◆ PROBLEM DETAILS ◆
Every line below that holds the string "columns" must be copied.

◆ COLLECTED MATERIAL ◆
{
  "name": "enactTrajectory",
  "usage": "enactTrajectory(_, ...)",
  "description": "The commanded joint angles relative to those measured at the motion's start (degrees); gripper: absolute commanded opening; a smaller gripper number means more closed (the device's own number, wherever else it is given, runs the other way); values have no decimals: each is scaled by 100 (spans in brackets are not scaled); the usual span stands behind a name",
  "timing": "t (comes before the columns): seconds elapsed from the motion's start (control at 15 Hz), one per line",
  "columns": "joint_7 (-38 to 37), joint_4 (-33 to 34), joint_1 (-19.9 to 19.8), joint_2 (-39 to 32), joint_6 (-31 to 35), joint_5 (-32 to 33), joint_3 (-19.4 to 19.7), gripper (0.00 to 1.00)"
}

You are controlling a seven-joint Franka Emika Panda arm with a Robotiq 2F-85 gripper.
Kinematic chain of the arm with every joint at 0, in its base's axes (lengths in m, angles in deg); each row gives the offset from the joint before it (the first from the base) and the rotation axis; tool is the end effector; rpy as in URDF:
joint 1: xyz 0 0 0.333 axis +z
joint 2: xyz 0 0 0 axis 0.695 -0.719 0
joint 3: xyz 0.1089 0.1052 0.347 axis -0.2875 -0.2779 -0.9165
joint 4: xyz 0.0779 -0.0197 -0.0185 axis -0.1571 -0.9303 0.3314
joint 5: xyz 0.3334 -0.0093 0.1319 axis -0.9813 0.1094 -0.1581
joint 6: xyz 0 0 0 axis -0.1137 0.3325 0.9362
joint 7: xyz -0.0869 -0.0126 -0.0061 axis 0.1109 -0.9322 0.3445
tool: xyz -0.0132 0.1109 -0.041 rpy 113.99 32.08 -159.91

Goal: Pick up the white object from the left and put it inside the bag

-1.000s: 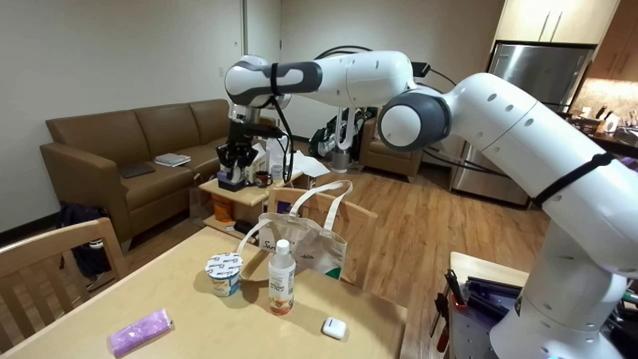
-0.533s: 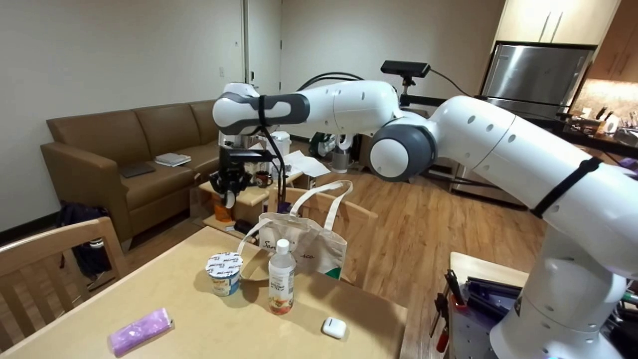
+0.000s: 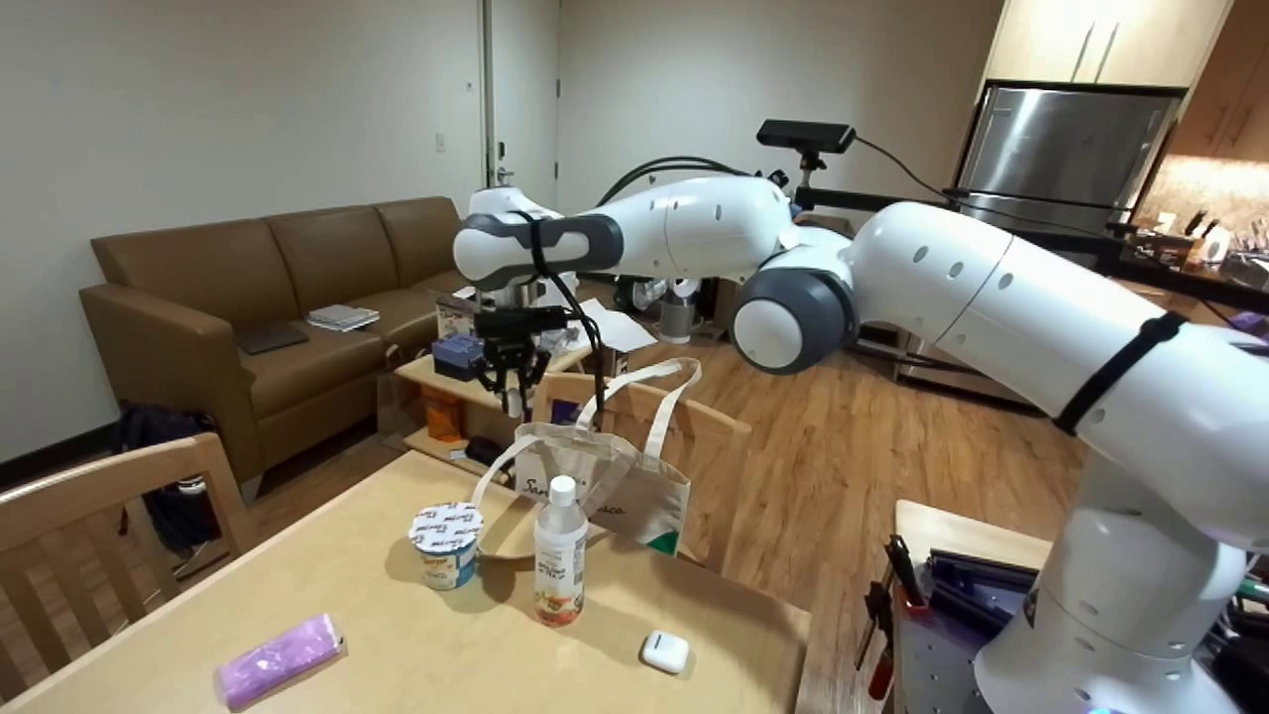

◆ RESPONSE TO THIS EXERCISE ◆
  "timing": "t (comes before the columns): seconds elapsed from the motion's start (control at 15 Hz), one per line",
  "columns": "joint_7 (-38 to 37), joint_4 (-33 to 34), joint_1 (-19.9 to 19.8), joint_2 (-39 to 32), joint_6 (-31 to 35), joint_5 (-32 to 33), joint_3 (-19.4 to 19.7), gripper (0.00 to 1.00)"

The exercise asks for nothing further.